The old man studied the eyes within the helmet in search of a clue to Gath’s feeling, but found nothing. “I am truly sorry,” he whispered.
“Do not be. He is free!”
“Of course… of course. Now he runs with the summer fire and the winter wind.” Brown John shook his head in disbelief. With his elbows braced on his knees, he pressed his long fingers to his brow in concentration saying, “A wild beast of the forest sacrifices his life for a beautiful village maiden.” He looked up at the stony figure. “Tell me, Gath, why?”
“He did not share his reasons.”
“Ah, yes, and shame on me for asking. The deed speaks more clearly than any words.” He sighed. “I would have liked to have known him.”
The helmet studied the old man mysteriously, then its voice, rasping harshly with inner turmoil, demanded, “Help me find the girl.”
Brown John, sensing the control of their relationship suddenly shifting in his direction, sat erect. “Gladly,” he said. “I am responsible. I sent her to you. I risked her life.” He flattened his lips ruefully. “But I can’t help you find her. Not immediately.”
With one hand, Gath lifted blanket and man off the bed as if they were no weightier than a cream pitcher. The slits of the helmet began to glow. His breathing was harsh, audible.

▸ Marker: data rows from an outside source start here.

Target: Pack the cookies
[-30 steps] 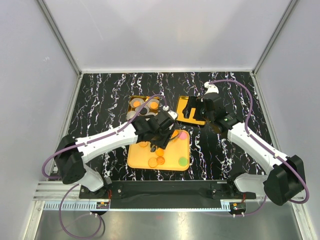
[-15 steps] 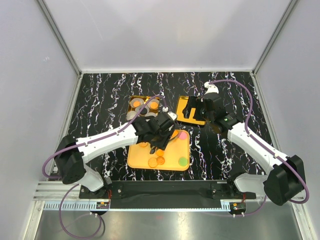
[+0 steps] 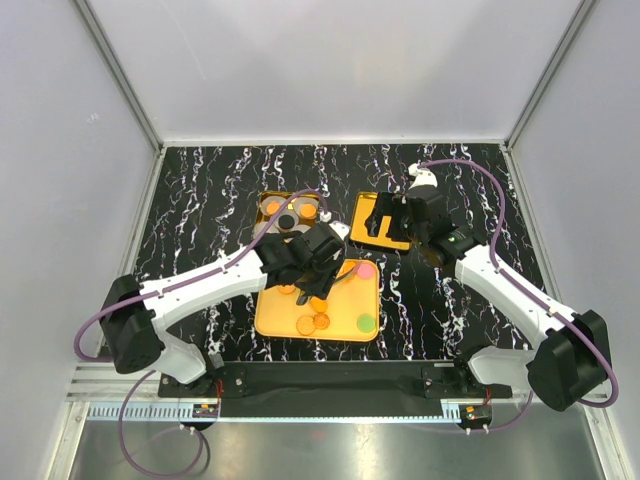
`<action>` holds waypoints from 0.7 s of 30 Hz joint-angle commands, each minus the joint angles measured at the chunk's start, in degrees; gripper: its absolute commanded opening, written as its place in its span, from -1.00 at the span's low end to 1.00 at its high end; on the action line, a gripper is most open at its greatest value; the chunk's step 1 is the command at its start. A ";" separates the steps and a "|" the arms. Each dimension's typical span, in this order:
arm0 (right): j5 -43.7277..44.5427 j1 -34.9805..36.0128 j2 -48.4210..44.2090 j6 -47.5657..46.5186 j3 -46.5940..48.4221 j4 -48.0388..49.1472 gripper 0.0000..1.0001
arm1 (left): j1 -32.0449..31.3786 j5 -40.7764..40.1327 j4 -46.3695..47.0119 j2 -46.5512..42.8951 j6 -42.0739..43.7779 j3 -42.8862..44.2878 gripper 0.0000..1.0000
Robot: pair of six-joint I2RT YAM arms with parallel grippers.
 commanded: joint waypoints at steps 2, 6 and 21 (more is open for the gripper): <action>0.95 0.08 -0.56 -0.49 1.95 1.04 0.99 | -0.21 -0.69 1.03 -1.88 -0.45 -0.19 -0.08; 0.86 0.08 -0.64 -0.49 1.95 1.04 0.99 | -0.21 0.10 1.30 -0.74 -0.02 0.34 -0.08; 1.13 0.08 -0.82 -0.49 1.86 0.96 0.99 | -0.21 1.33 1.74 1.29 0.95 0.25 -0.09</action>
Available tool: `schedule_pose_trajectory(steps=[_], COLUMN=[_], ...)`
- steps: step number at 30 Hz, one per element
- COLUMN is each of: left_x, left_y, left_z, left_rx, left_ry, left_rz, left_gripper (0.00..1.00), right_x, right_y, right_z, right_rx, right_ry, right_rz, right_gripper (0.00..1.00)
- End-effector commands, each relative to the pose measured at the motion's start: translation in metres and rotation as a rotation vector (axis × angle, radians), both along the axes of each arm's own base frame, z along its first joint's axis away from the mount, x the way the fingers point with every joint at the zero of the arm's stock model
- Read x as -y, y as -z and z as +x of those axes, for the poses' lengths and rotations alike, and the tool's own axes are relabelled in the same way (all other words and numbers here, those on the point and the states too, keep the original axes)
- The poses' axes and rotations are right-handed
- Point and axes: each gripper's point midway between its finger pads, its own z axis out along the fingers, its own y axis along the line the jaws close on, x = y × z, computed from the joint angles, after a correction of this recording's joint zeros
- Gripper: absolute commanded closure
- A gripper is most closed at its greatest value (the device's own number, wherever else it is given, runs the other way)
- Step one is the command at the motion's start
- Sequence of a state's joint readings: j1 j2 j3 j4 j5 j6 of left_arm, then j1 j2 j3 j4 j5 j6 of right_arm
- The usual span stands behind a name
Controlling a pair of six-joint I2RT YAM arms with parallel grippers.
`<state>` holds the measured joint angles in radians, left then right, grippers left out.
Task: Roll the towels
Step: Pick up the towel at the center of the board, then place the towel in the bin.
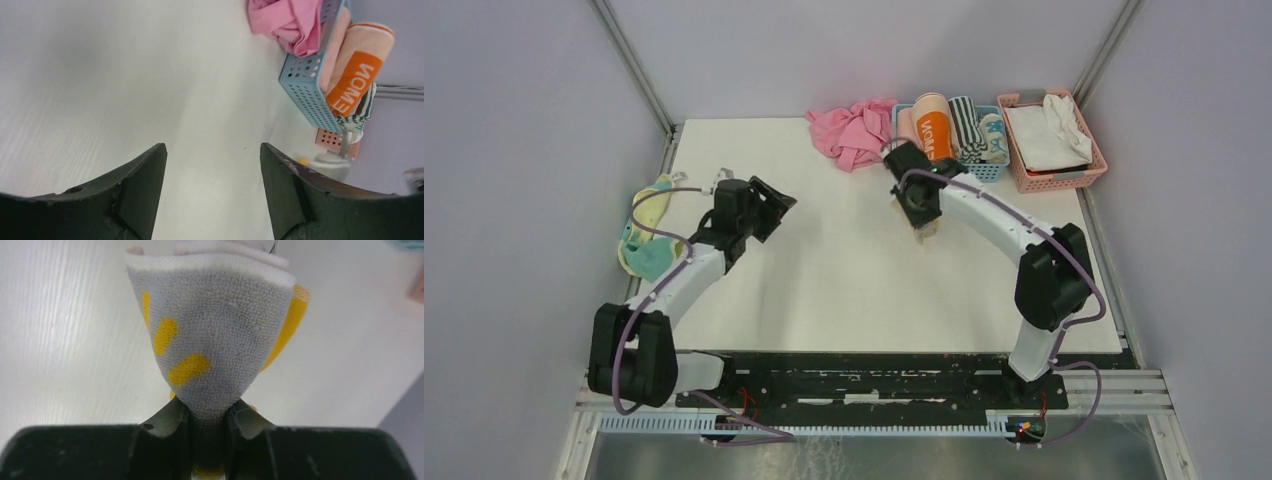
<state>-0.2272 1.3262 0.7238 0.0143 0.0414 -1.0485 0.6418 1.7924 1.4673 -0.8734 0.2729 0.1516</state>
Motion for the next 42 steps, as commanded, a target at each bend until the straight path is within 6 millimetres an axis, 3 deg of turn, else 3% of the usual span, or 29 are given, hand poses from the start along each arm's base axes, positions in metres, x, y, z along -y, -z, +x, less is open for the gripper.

Brown John’s eyes widened, and he began to squirm. “Don’t misunderstand. I’ll help. But if it is one of the bounty hunters who has her-and I am certain of it-by now he has carried her high into the cataracts to the Kitzakks.”
“Will he kill her?”
“No! No! I am sure not.”
Gath glared at the old man a moment, then shoved him back onto the bed. Bruised but relieved, Brown John looked warily at the dimming eye slits, but said nothing about them.
Instead he said, “The Kitzakk priests will not kill her, either, as they apparently believe your power is linked to her. They will examine her until they discover the nature of this mysterious connection, then attempt to use it, and her, to destroy you.” He smiled with macabre reassurance. “You are their target, not her. Remember this, they are a people accustomed to success. So accustomed that at the slightest defeat they become confused and frightened, and lay all blame on their leader. That is why your destruction is crucial to Klang, their warlord. Entire continents and nations have not been able to delay him, and now one man has not only slaughtered his scouts, but defeated two of his commanders and made a shambles of one of his proudest regiments. That, I can safely say, is driving him mad.”
With a sardonic laugh, he rose and fetched a clean tunic from a wooden hook. Balancing precariously on one foot, he stepped into it.
“Where will he take her?”
“Eventually, to Bahaara, the capital of the Desert Territory,” Brown John said, belting his tunic. He rolled his neck and stretched stiffly. “I’ll say this for you, sir, I have not been handled so roughly since I purchased my first whore. I was thirteen, and she outweighed me by sixty pounds.” The bukko laughed delightedly.